■ Task to carry out
In the material below, find the line with "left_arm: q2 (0" and the line with "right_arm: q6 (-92", then output those two lines and every line between them, exactly.

======== Given data ========

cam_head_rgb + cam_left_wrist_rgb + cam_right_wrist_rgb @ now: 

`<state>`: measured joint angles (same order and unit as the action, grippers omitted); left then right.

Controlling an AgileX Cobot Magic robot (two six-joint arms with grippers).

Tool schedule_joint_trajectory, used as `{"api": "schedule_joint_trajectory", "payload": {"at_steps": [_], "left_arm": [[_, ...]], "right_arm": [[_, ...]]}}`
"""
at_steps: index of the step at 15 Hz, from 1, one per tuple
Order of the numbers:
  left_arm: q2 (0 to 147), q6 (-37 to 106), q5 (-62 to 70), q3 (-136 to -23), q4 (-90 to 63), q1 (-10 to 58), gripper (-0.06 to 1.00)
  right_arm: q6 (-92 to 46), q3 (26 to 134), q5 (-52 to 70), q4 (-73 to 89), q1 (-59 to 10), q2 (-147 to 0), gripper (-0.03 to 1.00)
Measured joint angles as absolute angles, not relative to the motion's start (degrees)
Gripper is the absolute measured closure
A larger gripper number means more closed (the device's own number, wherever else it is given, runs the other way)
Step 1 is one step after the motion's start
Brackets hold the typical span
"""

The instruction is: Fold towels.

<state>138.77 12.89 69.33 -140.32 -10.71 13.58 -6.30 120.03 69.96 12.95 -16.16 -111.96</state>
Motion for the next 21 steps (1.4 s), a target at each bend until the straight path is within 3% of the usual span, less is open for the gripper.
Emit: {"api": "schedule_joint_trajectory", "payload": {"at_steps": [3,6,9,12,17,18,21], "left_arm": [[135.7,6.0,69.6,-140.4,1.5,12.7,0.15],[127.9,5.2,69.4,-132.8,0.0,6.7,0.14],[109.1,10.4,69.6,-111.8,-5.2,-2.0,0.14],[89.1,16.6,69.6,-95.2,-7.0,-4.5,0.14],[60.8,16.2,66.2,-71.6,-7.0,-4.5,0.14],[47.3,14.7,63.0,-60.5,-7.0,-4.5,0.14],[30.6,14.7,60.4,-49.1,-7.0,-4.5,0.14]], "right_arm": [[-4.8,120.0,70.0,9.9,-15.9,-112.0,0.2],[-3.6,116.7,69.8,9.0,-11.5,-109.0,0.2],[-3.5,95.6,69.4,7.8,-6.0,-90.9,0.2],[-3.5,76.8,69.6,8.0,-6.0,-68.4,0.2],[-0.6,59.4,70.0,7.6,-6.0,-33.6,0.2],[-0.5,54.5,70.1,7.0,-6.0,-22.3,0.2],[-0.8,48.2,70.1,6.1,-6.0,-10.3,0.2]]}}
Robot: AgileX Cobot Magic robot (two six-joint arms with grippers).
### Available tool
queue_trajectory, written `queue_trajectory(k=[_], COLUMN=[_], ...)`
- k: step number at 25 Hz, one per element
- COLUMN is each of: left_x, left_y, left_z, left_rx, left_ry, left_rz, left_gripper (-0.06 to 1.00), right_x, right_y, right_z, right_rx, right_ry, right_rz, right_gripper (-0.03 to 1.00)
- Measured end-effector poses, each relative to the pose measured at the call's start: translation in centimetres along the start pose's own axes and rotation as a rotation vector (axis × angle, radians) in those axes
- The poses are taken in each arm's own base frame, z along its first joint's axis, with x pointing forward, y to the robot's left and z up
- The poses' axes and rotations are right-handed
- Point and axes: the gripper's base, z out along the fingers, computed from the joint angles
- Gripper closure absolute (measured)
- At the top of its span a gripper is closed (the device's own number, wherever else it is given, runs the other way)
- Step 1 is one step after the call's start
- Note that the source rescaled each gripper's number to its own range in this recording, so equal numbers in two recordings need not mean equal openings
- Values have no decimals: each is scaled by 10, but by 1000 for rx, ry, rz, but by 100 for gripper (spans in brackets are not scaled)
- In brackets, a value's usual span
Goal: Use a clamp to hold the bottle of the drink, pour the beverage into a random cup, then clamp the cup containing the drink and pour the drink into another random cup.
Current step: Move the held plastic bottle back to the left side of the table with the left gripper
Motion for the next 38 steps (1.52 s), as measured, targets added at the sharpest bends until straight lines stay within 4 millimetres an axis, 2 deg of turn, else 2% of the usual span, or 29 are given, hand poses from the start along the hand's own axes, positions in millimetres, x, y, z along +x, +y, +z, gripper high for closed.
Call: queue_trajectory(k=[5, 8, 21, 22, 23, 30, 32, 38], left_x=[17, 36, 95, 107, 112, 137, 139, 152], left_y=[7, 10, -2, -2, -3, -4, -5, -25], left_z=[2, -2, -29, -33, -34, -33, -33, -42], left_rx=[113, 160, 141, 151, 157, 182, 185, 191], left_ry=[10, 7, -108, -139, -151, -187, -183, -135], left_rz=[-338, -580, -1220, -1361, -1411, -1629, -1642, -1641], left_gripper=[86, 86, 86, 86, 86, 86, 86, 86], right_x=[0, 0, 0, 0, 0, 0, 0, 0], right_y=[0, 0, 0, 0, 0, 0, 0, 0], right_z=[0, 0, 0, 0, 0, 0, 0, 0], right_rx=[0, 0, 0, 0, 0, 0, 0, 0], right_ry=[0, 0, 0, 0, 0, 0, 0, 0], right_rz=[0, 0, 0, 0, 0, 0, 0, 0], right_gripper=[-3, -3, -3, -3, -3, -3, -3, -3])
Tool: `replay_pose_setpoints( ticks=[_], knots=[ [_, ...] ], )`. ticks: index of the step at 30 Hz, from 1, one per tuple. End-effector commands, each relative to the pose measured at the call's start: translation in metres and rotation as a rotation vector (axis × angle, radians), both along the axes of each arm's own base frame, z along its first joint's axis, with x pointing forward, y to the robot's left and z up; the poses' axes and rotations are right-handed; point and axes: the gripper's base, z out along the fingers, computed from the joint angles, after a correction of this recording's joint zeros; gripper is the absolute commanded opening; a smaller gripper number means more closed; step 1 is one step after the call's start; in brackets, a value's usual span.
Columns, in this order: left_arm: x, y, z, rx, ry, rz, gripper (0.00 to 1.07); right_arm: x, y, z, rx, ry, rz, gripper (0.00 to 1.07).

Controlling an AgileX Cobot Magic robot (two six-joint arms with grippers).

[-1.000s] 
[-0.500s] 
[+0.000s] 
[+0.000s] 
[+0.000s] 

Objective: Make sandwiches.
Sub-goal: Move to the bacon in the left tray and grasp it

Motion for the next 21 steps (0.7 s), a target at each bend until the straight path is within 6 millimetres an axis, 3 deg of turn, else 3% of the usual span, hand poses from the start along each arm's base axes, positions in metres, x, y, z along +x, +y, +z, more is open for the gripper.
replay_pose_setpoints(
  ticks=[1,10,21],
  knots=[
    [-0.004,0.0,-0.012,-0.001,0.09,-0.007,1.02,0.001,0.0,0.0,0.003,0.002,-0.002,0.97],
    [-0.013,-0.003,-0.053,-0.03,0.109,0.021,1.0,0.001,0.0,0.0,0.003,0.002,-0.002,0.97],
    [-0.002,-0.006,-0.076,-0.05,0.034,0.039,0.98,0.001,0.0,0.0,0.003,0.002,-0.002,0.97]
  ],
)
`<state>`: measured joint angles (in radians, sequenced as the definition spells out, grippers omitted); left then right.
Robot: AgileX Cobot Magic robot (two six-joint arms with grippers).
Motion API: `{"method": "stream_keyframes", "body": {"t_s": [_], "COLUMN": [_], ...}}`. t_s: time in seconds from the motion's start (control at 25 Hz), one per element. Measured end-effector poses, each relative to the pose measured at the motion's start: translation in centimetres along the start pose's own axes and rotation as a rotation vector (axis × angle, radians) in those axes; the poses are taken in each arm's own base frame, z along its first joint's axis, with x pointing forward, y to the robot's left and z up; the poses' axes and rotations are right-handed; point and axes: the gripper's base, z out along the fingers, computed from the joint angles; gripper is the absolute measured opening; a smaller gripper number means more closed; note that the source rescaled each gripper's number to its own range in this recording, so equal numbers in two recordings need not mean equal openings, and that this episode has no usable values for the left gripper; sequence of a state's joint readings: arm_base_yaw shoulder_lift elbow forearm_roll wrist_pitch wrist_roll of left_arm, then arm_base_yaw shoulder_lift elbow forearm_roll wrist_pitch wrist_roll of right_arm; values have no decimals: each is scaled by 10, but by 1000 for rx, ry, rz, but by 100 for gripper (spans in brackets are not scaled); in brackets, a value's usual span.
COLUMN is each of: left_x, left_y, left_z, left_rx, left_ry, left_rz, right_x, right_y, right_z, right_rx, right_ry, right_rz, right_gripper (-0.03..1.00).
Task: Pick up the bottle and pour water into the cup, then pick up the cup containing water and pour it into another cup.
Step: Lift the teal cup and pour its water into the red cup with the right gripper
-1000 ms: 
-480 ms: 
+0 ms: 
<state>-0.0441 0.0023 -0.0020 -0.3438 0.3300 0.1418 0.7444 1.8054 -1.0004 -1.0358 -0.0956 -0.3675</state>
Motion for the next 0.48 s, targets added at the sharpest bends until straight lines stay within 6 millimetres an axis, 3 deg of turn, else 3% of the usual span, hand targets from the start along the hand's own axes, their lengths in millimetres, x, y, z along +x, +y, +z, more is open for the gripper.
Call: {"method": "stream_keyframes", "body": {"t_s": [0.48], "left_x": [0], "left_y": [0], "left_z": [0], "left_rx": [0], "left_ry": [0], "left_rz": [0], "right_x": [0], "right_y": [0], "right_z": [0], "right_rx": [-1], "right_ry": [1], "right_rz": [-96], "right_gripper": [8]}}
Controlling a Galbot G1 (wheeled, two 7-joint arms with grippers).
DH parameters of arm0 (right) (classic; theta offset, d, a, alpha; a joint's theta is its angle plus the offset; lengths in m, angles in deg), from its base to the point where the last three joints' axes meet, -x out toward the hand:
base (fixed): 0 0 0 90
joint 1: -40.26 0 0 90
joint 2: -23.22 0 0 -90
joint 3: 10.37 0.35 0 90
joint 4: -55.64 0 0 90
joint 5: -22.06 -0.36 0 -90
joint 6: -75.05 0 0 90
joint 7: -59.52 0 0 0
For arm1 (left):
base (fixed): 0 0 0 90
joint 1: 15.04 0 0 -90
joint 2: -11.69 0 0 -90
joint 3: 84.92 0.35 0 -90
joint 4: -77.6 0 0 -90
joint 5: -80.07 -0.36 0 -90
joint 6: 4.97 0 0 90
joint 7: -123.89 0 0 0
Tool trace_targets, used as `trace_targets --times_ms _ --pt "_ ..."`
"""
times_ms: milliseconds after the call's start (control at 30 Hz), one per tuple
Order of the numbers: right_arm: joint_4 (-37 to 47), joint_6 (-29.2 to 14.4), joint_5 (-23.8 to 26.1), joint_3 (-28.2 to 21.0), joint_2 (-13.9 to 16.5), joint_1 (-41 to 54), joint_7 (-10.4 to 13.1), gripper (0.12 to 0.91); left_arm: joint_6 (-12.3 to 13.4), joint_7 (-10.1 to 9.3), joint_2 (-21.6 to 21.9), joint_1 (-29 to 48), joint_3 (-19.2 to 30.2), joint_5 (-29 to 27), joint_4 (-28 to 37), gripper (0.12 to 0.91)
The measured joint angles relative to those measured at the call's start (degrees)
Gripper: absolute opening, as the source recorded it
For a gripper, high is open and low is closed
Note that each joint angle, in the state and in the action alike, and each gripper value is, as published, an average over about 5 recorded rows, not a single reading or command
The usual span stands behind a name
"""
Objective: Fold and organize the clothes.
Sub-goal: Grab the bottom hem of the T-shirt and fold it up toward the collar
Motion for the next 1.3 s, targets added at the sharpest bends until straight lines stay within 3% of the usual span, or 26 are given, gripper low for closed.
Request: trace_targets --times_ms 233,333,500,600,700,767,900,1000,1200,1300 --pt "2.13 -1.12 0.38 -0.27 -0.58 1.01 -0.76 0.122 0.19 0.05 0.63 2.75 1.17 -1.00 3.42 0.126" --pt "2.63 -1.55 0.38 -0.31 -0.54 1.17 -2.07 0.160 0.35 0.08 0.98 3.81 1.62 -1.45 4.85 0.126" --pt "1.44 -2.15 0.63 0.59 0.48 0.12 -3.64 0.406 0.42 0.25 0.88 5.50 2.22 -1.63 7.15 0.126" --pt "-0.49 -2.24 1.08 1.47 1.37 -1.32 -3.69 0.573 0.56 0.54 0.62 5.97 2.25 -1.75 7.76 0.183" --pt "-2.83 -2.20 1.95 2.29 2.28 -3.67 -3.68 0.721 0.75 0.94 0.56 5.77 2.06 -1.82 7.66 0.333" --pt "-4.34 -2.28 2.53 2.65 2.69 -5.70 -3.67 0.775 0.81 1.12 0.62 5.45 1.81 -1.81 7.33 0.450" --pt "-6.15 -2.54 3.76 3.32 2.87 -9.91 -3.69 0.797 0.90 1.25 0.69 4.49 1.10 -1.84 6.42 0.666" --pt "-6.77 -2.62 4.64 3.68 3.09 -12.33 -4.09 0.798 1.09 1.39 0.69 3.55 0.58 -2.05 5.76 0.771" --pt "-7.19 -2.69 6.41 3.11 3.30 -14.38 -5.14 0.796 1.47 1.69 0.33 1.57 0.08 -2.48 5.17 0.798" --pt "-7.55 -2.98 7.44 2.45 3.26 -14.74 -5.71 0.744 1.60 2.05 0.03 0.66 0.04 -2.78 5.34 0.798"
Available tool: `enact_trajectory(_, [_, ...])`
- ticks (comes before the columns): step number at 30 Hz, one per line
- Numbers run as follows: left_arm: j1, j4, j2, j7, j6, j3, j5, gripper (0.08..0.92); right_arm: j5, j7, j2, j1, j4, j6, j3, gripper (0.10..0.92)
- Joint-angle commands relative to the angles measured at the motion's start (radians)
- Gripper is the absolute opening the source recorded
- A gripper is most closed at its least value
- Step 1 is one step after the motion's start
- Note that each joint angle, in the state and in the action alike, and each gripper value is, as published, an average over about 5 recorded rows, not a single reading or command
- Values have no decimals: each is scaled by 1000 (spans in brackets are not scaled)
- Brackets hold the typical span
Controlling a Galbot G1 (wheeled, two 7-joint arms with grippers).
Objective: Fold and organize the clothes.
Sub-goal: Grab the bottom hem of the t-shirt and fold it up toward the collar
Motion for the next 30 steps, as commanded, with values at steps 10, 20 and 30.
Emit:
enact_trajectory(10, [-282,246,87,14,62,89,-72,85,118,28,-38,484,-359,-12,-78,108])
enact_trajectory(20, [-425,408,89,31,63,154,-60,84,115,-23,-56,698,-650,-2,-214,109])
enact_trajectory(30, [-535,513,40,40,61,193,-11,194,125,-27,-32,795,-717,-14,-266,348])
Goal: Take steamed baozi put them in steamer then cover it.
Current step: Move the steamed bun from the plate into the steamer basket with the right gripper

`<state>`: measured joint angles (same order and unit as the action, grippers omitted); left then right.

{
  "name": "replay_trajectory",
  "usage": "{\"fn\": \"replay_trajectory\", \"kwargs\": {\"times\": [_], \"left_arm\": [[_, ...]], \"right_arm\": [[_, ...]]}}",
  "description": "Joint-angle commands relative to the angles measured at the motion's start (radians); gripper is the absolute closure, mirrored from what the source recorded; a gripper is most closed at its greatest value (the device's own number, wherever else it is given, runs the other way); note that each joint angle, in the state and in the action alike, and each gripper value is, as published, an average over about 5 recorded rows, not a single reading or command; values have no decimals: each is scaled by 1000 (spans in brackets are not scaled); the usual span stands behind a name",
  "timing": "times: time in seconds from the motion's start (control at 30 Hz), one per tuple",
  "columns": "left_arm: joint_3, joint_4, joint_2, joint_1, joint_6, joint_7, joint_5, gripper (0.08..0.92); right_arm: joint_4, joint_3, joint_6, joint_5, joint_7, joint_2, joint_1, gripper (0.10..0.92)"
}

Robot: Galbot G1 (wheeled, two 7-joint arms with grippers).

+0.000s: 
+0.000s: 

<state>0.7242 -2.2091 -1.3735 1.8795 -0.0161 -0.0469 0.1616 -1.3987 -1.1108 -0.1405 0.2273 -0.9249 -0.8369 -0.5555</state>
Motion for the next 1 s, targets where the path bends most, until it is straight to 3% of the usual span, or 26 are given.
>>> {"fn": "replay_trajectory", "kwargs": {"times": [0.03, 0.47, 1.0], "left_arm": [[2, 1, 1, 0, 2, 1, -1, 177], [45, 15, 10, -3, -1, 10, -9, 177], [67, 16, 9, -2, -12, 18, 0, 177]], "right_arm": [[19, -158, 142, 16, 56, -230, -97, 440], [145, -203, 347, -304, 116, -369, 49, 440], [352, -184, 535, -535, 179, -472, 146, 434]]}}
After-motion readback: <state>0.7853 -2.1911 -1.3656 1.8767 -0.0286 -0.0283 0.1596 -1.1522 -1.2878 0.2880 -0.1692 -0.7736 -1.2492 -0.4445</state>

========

■ Response
  left_arm: q2 (0 to 147), q6 (-37 to 106), q5 (-62 to 70), q3 (-136 to -23), q4 (-90 to 63), q1 (-10 to 58), gripper (-0.06 to 1.00)
  right_arm: q6 (-92 to 46), q3 (26 to 134), q5 (-52 to 70), q4 (-73 to 89), q1 (-59 to 10), q2 (-147 to 0), gripper (-0.03 to 1.00)

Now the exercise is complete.